You look around the room. The books are everywhere, stacked on the nightstand, on the desk, on the floor beside the bed in a pile that is one wrong move away from collapse. You find what you're looking for on the nightstand, closest to him, which is where he keeps the things he comes back to. The cover is worn at the corners. You pull your chair closer and open it and without preamble begin to read. He doesn't say anything. He turns his head slightly on the pillow to look at you without the wet cloth falling off, and you don't look up, just keep your eyes on the page and your voice low and even, the way you'd read to someone who needed the sound more than the story. Peter Pan leaving the nursery window. The Darling children lifting into the night. After a while you feel his attention shift, the restlessness going out of it, and when you glance up his eyes are half closed, watching you with an expression that is too soft and too tired for you to look at directly, so you look back at the page. You read until his breathing has gone slow and his eyes have closed and stayed closed, and then you read one more page after that, just to be sure. Then you sit with him.
The room is quiet. Outside the window the Neverland grounds are dark and enormous and still, and inside there is only the soft sound of his breathing and the occasional shift of the cloth on his forehead when you reach out to re-dampen it. He looks different this way, unguarded. Younger. He is thirty-one years old and has been on a stage in some form or another long before you met him, and even in his own house, even with only you, he carries himself with an awareness of being seen.
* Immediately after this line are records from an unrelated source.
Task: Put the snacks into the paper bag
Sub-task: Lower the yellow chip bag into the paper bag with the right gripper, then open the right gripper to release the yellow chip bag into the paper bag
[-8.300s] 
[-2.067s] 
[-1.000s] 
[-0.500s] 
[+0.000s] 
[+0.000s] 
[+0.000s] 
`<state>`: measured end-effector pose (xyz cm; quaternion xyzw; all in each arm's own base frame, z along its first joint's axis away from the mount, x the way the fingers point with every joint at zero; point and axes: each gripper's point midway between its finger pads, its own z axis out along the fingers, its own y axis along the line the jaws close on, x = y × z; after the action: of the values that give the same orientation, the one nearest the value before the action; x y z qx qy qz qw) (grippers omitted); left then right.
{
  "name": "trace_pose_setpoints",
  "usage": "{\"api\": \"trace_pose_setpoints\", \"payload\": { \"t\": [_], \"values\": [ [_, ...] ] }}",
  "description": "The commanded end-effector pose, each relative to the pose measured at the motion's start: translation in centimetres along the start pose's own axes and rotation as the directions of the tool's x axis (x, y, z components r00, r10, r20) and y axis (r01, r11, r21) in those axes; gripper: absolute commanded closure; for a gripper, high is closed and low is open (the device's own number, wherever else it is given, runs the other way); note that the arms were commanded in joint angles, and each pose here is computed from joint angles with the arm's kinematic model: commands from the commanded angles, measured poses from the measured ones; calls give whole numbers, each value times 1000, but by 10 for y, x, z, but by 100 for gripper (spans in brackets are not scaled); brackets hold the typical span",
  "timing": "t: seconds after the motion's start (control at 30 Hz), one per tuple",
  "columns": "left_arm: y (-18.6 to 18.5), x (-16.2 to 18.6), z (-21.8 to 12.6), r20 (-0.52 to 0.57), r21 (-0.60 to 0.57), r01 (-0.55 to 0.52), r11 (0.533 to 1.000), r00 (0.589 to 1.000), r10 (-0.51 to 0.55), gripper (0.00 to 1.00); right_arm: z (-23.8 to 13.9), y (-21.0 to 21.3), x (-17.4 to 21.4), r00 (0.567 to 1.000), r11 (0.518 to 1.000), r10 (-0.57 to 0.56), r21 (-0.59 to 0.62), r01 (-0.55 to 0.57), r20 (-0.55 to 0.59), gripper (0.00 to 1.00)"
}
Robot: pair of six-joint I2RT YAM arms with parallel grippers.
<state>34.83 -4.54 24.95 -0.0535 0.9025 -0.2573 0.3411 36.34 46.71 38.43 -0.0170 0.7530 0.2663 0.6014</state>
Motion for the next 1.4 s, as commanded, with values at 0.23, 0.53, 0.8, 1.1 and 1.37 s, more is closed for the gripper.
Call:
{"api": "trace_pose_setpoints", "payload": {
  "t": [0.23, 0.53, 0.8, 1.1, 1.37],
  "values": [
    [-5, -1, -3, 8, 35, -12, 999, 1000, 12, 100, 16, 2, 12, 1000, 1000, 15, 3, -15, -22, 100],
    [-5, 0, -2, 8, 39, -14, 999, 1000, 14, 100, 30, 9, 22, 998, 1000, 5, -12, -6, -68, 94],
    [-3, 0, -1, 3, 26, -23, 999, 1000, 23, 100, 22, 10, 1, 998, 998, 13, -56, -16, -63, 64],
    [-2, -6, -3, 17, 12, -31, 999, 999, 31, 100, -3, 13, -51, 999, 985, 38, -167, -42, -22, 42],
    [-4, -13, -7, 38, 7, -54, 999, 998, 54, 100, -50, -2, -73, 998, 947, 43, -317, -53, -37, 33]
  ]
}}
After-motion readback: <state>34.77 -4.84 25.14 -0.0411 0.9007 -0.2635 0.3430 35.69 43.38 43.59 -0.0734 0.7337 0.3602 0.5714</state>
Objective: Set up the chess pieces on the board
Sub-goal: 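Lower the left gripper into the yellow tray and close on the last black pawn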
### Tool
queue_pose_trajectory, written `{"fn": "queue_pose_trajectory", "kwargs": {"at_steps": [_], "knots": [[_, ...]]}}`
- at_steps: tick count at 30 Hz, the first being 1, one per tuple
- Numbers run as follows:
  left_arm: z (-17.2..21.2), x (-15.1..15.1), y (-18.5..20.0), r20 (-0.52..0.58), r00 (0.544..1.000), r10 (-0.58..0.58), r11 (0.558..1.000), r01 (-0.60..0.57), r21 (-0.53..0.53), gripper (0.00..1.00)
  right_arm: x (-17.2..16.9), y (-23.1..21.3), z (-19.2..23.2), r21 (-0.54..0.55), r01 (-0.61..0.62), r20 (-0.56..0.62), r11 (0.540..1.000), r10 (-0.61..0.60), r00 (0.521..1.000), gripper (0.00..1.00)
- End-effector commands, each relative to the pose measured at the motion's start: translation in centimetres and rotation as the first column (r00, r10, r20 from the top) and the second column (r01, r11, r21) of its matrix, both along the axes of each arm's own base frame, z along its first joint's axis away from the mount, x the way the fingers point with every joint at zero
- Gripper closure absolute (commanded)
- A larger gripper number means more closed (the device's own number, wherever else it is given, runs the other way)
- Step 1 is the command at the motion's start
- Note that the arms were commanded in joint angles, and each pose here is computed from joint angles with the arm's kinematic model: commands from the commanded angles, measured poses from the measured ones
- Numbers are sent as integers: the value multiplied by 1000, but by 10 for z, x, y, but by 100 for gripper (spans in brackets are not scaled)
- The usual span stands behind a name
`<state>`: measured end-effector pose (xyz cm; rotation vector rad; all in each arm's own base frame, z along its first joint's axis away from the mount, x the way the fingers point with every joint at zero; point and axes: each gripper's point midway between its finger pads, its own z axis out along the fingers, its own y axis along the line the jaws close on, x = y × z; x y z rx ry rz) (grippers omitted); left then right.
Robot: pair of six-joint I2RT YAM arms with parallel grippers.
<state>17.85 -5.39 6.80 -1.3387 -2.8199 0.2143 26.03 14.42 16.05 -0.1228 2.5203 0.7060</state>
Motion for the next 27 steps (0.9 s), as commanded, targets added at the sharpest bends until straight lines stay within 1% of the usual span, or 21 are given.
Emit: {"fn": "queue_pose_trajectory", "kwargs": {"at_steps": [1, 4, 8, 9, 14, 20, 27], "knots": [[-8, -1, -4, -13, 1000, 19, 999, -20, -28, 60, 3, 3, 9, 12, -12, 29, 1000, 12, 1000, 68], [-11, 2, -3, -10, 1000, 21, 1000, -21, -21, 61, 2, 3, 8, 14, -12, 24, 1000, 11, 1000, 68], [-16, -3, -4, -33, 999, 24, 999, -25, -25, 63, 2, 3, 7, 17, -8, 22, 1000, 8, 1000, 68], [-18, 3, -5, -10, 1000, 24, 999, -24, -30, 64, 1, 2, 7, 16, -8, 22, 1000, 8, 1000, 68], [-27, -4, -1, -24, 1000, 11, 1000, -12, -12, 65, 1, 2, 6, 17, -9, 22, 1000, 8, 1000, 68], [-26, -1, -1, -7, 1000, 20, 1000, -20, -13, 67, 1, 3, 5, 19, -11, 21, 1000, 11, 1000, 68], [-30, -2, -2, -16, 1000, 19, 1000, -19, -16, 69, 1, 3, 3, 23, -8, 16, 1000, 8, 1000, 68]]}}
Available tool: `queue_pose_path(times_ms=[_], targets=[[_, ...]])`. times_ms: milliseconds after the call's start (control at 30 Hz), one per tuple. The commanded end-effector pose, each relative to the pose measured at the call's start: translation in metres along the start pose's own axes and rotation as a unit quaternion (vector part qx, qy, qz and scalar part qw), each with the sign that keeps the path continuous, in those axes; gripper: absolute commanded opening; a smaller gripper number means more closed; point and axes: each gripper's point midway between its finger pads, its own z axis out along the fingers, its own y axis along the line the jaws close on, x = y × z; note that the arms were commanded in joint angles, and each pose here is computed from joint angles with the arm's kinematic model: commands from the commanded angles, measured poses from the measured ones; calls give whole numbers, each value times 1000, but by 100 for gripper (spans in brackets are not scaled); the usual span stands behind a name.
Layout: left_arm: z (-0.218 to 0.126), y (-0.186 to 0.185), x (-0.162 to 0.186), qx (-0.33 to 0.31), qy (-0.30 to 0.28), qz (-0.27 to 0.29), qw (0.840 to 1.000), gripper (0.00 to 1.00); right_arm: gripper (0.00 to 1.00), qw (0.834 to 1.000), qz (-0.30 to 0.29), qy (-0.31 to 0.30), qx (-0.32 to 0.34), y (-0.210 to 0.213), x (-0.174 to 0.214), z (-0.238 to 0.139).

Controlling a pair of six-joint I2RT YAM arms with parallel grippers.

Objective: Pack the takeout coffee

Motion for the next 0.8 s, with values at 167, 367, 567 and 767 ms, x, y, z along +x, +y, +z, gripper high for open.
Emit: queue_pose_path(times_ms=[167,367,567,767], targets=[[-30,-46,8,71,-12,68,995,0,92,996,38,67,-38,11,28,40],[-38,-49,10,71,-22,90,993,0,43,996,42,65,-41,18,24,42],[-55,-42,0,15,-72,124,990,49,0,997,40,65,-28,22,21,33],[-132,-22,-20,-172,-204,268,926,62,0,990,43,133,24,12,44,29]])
Now he doesn't. Now he is just this: a person, tired, sick, sleeping. You reach out and take his hand. It isn't something you plan. His hand is lying open at his side, fingers loosely curled, and you put yours into it without thinking, and then you sit very still with the warmth of it against your palm and feel, for just a moment, everything you don't let yourself feel. You love him. You have loved him for a long time, through all the versions of him that have existed since you were seventeen years old and arguing about books in the hallway of Hayvenhurst, through the years of his rising and the years of his changing and everything that has accumulated in between. You have loved him through Off The Wall and through Thriller and through Bad, through every reinvention, through the person he was at eighteen and the person he has become at thirty-one. You have loved him through the girlfriends he brought around over the years, the ones he was serious about and the ones he wasn't, the ones he told you about first and the ones you found out about from other people. You have sat across from him and listened and smiled and meant it, because his happiness has always been a thing you wanted for him, even when the shape of it had nothing to do with you.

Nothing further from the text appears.